▶ _DIRECTIONS FOR THIS TASK_
Wherever the listing has a line with the string "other", copy that line out.

▶ _SUPPLIED DATA_

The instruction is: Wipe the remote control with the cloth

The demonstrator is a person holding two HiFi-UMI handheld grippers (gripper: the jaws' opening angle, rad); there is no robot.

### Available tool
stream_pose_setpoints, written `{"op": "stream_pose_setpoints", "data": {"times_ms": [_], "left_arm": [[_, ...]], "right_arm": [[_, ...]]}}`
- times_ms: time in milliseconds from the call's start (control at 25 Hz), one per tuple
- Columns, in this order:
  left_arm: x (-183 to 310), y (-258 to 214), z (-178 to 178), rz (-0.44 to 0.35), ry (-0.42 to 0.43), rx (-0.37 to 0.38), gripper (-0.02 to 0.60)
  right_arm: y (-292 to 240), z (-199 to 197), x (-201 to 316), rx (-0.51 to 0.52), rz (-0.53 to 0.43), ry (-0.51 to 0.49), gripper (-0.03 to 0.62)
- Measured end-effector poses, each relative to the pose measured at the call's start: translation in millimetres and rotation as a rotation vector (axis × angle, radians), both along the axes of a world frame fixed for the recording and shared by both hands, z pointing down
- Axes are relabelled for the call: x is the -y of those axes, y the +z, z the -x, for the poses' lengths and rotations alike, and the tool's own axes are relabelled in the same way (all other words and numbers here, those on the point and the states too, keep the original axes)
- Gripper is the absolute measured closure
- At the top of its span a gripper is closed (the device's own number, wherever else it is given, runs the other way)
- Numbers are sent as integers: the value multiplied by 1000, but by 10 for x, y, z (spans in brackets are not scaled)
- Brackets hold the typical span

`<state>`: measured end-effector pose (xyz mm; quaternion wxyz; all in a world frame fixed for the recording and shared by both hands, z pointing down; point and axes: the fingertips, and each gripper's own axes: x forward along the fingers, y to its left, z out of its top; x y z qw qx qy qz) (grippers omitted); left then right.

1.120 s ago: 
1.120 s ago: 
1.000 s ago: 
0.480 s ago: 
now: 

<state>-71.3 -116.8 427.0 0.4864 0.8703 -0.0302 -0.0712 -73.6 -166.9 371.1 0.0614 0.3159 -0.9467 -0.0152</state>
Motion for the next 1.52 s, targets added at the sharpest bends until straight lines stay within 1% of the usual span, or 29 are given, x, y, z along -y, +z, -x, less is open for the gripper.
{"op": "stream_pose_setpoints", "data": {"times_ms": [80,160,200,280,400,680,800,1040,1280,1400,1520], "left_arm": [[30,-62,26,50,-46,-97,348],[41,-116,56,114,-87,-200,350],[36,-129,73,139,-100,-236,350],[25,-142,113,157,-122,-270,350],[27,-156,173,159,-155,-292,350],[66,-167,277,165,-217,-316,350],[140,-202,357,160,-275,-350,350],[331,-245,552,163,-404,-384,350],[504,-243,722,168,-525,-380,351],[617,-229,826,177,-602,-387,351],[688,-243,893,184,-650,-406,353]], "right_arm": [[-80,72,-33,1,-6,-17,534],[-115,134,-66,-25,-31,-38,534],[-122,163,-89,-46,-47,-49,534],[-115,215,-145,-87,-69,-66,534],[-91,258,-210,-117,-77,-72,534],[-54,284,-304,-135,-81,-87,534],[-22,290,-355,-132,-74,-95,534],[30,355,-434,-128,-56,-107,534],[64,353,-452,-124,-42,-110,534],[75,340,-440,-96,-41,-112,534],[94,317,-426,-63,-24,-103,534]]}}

▶ _EXERCISE ANSWER_
- Axes are relabelled for the call: x is the -y of those axes, y the +z, z the -x, for the poses' lengths and rotations alike, and the tool's own axes are relabelled in the same way (all other words and numbers here, those on the point and the states too, keep the original axes)
- At the top of its span a gripper is closed (the device's own number, wherever else it is given, runs the other way)

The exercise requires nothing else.